### WORK INSTRUCTION
From the records that follow, return exactly the lines beginning at the one that contains "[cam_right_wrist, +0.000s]" and ending at the one that contains "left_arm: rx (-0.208", pictures left out.

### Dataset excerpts
^^^^
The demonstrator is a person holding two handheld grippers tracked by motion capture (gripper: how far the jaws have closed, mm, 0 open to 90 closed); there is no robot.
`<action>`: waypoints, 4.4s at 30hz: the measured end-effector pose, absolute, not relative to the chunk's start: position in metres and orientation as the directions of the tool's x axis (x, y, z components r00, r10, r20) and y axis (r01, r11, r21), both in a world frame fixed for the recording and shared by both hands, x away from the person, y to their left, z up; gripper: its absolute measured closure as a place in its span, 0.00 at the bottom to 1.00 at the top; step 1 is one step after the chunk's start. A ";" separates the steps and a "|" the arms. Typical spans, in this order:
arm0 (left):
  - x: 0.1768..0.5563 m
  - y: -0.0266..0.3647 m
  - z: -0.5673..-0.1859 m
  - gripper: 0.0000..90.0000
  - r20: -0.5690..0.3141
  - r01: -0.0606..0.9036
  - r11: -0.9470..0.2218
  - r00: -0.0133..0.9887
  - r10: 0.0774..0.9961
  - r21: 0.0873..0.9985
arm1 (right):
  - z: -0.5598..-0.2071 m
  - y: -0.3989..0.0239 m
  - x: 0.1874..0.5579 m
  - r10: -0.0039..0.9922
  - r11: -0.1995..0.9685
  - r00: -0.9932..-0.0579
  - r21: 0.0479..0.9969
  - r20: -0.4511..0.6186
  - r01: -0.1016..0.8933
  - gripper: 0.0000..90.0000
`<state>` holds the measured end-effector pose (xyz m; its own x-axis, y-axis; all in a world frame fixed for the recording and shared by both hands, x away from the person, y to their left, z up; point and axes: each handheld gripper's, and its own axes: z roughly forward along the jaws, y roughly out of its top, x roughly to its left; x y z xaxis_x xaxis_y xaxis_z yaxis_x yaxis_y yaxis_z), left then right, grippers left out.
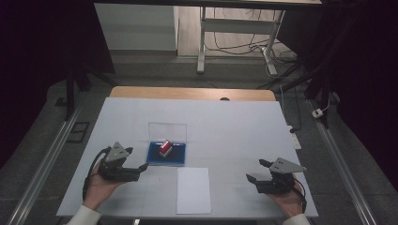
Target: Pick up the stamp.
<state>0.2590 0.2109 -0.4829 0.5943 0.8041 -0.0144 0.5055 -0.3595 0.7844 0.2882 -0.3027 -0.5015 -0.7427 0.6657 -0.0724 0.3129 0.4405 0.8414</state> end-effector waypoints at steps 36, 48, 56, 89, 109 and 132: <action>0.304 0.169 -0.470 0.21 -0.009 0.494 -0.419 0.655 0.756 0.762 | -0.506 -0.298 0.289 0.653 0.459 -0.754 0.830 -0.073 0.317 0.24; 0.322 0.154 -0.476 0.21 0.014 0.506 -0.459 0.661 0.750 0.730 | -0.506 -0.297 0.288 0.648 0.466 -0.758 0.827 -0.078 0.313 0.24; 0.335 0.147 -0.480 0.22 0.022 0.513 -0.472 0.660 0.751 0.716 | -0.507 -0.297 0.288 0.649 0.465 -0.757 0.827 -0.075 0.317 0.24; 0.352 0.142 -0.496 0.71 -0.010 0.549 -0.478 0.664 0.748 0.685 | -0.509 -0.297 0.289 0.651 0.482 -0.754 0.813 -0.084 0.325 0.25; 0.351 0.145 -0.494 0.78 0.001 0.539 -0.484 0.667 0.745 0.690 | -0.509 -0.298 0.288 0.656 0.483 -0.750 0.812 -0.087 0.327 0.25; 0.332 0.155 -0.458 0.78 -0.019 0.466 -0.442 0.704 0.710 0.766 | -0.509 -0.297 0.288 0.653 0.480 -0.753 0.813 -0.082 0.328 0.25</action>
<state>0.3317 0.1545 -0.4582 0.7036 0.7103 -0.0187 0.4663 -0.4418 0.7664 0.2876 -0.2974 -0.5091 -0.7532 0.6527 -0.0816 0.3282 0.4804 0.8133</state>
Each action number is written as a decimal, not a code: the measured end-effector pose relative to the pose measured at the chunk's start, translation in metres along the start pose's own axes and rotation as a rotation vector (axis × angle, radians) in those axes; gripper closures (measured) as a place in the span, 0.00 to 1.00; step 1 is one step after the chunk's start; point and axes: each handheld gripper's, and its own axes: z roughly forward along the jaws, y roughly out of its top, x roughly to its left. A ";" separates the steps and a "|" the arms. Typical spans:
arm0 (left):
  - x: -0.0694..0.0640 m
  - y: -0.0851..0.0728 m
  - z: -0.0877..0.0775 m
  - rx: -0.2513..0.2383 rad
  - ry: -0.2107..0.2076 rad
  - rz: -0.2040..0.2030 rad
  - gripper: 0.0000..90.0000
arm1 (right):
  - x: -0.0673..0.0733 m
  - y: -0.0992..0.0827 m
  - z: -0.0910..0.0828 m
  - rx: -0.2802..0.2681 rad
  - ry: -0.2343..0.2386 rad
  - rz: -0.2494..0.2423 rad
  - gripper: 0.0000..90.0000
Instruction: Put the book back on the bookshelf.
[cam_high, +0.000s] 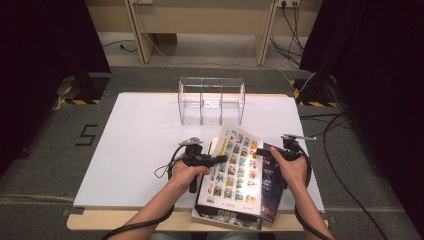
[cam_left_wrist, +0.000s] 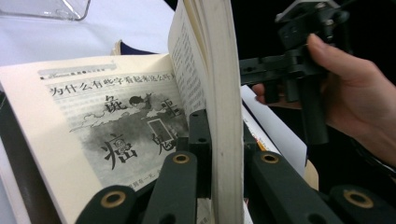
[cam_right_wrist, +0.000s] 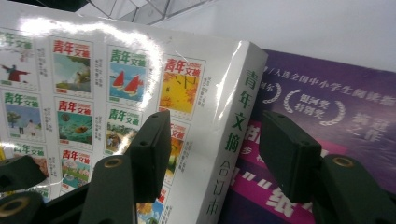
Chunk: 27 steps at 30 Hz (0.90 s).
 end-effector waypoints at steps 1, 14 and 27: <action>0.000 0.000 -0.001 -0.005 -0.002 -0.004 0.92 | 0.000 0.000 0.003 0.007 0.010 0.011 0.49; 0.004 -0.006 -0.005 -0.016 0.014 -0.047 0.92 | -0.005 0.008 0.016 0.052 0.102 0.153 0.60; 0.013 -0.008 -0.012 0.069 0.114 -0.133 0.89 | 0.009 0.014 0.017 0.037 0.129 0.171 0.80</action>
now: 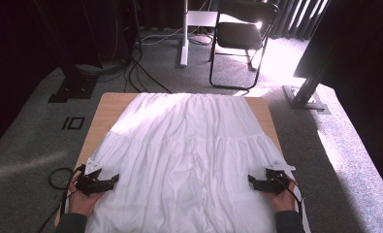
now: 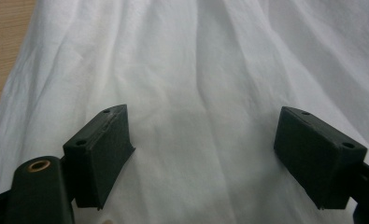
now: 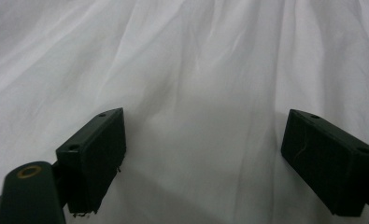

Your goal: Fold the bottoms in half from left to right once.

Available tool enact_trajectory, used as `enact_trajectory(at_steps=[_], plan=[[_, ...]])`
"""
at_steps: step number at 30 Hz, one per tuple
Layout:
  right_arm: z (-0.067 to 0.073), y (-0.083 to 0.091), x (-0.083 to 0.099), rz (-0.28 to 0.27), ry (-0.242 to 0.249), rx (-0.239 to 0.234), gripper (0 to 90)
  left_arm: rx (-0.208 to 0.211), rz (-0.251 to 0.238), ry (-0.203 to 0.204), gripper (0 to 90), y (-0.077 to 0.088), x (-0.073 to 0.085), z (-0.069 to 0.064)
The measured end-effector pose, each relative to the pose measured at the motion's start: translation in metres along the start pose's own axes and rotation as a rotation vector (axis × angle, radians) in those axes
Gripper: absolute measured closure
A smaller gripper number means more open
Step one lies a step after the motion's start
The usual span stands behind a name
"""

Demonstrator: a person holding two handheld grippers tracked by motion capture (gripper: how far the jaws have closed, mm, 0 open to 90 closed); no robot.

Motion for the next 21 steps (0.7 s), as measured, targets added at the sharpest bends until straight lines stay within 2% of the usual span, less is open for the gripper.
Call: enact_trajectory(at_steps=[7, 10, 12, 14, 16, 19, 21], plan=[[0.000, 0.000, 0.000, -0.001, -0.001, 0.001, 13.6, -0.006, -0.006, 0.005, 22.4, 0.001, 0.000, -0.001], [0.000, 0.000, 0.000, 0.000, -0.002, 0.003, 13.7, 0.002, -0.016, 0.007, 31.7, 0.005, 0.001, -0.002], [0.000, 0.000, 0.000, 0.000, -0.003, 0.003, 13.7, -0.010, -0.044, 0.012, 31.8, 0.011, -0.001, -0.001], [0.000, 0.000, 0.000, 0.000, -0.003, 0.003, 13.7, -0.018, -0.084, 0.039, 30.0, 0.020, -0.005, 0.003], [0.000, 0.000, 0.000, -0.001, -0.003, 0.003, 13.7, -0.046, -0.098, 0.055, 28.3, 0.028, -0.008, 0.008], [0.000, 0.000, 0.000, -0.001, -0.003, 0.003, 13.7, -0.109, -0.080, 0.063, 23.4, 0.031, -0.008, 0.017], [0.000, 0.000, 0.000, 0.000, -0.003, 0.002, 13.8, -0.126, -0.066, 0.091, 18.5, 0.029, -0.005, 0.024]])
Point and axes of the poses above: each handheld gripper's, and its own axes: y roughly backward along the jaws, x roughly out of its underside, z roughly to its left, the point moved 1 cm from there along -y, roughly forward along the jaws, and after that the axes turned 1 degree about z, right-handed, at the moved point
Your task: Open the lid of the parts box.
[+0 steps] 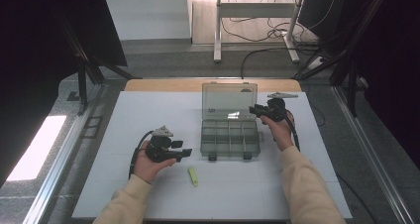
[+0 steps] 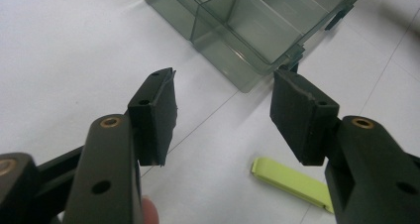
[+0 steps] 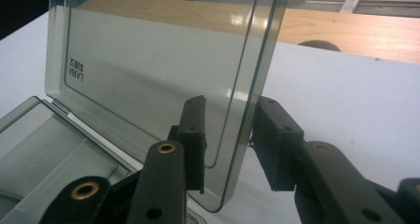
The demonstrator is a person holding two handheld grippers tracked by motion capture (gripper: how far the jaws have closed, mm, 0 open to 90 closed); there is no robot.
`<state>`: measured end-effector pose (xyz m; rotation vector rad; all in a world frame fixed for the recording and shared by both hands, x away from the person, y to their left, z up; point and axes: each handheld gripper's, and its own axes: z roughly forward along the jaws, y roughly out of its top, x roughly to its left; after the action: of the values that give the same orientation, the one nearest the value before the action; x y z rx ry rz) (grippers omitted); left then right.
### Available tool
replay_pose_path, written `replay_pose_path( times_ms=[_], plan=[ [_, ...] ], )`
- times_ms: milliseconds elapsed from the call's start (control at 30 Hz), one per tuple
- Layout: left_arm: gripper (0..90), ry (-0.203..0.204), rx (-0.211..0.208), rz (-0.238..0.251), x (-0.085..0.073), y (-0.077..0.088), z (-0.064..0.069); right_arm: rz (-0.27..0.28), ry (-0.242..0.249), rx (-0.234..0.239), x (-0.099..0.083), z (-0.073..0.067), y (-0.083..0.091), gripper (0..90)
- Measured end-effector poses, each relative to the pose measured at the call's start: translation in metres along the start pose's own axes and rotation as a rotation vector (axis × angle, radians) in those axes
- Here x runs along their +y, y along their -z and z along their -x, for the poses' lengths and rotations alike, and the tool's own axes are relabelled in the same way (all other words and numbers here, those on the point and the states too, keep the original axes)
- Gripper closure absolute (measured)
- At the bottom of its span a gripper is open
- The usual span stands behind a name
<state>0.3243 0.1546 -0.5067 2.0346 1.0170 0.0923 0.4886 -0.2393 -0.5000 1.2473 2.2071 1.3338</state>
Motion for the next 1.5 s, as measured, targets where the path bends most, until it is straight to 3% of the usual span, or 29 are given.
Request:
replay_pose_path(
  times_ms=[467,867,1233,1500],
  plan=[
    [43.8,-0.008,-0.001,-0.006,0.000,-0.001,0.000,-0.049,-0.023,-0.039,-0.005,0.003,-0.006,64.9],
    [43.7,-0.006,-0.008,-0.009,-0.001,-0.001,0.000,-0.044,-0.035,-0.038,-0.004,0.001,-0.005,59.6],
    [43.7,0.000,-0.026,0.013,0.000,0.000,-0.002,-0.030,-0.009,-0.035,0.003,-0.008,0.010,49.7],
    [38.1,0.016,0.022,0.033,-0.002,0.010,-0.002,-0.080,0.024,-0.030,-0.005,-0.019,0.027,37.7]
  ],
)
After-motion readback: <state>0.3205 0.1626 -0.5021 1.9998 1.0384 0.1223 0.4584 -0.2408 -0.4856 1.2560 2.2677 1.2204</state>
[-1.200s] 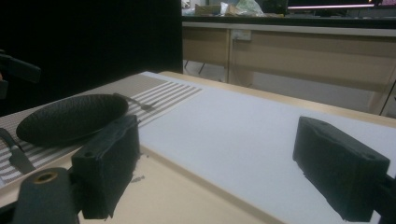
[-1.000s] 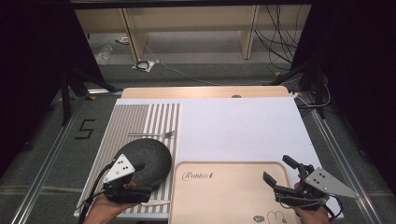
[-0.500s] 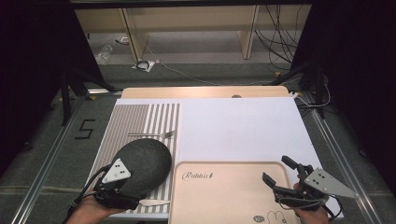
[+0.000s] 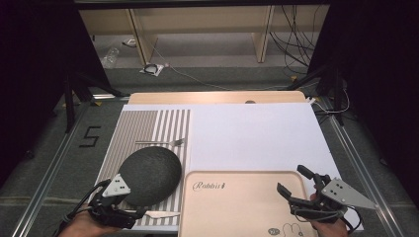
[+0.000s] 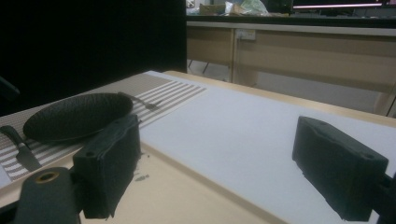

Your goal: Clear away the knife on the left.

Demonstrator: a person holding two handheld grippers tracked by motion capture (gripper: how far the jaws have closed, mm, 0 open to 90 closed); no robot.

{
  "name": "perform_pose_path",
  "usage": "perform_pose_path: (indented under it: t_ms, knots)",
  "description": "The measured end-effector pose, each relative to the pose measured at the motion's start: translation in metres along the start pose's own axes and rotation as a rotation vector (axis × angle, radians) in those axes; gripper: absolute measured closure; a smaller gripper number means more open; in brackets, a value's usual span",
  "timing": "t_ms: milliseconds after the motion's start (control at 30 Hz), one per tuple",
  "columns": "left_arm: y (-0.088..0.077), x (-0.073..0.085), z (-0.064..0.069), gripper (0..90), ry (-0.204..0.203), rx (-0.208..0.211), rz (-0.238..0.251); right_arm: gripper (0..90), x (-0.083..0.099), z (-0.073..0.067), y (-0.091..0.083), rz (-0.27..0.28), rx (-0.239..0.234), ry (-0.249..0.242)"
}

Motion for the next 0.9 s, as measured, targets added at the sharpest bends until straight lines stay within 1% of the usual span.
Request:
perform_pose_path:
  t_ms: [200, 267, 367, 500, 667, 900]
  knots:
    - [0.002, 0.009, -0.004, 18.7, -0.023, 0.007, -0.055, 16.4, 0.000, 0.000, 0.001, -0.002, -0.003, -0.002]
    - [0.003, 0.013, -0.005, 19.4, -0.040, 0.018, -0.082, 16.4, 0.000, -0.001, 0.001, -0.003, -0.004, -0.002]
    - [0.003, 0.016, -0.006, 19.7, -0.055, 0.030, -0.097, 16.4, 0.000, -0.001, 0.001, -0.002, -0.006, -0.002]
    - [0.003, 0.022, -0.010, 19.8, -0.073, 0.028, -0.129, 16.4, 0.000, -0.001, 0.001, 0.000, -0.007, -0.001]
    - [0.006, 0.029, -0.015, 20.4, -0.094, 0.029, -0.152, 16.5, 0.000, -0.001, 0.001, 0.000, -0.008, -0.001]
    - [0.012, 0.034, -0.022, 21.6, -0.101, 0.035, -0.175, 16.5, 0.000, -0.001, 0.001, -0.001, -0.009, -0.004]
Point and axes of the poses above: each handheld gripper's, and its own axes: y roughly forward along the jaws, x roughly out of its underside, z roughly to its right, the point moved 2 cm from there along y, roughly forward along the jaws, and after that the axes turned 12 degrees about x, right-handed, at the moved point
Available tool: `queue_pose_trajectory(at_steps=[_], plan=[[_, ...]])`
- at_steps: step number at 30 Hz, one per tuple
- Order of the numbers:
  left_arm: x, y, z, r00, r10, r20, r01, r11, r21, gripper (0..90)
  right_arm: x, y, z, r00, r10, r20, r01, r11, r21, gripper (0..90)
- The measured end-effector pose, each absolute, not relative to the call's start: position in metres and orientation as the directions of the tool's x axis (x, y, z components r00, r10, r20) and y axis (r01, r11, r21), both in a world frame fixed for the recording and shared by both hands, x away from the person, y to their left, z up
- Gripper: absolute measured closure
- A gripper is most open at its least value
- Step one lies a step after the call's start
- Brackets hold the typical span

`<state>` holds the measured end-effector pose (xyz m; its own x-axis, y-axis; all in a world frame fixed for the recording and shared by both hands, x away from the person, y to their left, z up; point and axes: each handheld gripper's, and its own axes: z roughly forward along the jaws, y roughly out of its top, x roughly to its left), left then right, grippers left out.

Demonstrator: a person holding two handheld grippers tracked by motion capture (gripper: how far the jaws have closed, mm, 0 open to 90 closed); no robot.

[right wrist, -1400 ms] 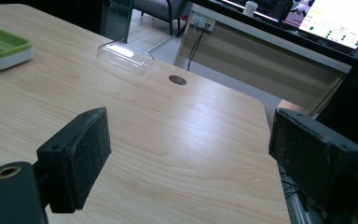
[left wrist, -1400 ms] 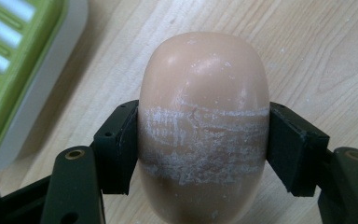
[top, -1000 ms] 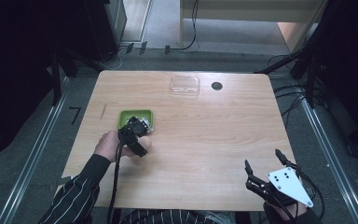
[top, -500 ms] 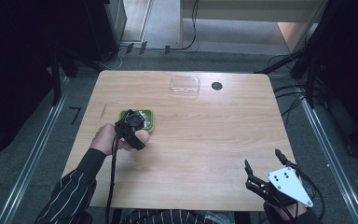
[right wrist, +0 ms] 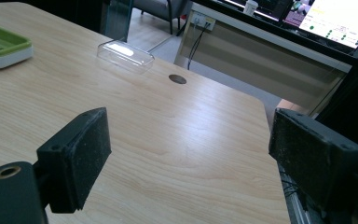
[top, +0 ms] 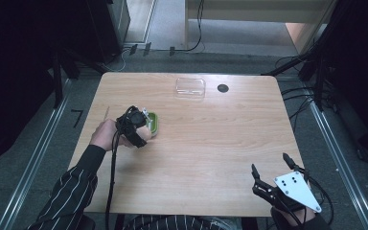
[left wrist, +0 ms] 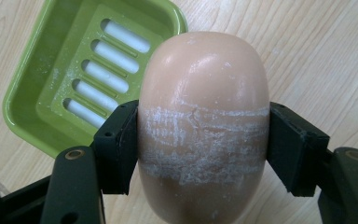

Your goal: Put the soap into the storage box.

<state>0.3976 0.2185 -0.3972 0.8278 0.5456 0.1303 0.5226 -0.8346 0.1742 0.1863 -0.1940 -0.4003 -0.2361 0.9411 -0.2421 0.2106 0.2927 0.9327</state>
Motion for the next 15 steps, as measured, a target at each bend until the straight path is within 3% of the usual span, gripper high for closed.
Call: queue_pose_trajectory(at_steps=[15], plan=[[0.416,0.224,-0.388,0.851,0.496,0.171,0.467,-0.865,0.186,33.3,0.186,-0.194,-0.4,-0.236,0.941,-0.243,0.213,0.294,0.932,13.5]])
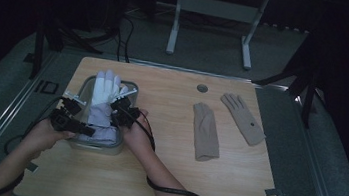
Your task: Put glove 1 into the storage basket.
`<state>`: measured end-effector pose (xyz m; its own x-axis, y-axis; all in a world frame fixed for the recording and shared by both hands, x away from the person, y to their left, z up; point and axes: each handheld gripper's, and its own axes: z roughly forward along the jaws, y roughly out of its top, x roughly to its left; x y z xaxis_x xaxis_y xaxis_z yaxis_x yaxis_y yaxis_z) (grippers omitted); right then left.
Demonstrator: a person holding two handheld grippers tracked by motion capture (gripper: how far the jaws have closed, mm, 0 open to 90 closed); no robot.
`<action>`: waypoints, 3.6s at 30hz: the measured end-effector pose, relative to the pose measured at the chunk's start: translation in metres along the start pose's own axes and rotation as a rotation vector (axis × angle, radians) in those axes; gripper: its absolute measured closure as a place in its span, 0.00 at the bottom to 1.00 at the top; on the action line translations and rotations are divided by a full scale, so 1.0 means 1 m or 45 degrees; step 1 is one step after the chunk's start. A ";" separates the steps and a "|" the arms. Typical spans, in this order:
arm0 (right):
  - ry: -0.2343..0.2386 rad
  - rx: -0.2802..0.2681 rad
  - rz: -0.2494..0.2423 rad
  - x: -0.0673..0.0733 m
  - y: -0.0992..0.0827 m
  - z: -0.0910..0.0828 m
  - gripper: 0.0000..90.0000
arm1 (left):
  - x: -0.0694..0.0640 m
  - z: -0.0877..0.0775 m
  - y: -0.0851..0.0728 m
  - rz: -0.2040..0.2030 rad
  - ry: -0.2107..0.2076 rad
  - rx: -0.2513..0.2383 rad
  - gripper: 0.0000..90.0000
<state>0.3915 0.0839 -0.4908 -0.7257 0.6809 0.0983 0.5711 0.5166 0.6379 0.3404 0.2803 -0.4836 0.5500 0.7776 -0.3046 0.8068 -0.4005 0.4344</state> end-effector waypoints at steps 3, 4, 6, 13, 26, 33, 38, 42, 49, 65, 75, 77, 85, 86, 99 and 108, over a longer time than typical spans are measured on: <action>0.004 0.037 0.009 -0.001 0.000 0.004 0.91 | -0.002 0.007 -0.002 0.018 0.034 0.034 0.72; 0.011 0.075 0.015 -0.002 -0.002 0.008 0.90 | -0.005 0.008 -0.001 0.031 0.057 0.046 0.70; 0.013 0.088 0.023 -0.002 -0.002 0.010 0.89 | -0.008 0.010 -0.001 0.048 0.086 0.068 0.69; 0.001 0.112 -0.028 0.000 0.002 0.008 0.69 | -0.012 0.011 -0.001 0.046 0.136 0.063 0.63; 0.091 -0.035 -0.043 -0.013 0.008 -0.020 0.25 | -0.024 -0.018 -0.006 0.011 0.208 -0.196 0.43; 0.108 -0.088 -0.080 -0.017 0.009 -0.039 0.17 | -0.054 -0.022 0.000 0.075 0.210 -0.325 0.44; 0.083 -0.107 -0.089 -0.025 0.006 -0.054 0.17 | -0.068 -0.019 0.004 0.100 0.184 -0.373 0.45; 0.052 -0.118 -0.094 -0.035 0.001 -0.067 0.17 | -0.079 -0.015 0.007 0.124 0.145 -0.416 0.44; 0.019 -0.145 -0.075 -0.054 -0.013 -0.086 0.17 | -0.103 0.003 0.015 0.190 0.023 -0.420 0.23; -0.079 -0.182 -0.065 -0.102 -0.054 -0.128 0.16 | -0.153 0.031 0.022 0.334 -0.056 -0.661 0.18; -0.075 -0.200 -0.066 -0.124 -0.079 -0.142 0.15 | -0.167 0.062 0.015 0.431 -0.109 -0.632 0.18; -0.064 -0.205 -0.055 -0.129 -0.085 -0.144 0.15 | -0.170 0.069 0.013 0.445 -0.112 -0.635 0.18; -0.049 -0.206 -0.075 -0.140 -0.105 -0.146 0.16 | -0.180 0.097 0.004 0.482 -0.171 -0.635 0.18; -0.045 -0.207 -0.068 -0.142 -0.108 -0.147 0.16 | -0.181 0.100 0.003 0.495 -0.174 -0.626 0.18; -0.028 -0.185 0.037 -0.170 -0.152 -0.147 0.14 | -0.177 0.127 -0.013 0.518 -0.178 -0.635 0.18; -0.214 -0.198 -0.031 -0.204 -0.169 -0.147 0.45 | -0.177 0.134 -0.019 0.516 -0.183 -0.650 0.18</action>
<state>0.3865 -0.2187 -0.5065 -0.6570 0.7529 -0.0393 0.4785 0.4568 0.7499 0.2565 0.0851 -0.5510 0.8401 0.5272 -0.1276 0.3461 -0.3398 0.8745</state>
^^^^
### FINAL ANSWER
[cam_right_wrist, +0.000s] 
Chunk: 27 steps at 30 Hz (0.90 s).
 end-effector waypoints at steps 1, 14 and 27: <action>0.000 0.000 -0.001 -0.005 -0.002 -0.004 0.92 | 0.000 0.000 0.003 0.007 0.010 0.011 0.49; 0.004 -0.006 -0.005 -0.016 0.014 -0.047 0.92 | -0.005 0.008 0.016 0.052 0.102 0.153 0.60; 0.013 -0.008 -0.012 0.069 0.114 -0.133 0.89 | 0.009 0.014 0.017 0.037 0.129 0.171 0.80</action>
now: 
now: 
now: 

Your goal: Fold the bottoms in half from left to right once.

Available tool enact_trajectory, used as `enact_trajectory(at_steps=[_], plan=[[_, ...]])`
"""
at_steps: step number at 30 Hz, one per tuple
Layout:
  right_arm: z (-0.067 to 0.073), y (-0.083 to 0.091), x (-0.083 to 0.099), rz (-0.28 to 0.27), ry (-0.242 to 0.249), rx (-0.239 to 0.234), gripper (0 to 90)
  left_arm: rx (-0.208 to 0.211), rz (-0.251 to 0.238), ry (-0.203 to 0.204), gripper (0 to 90), y (-0.077 to 0.088), x (-0.073 to 0.085), z (-0.069 to 0.064)

The given answer completes the exercise.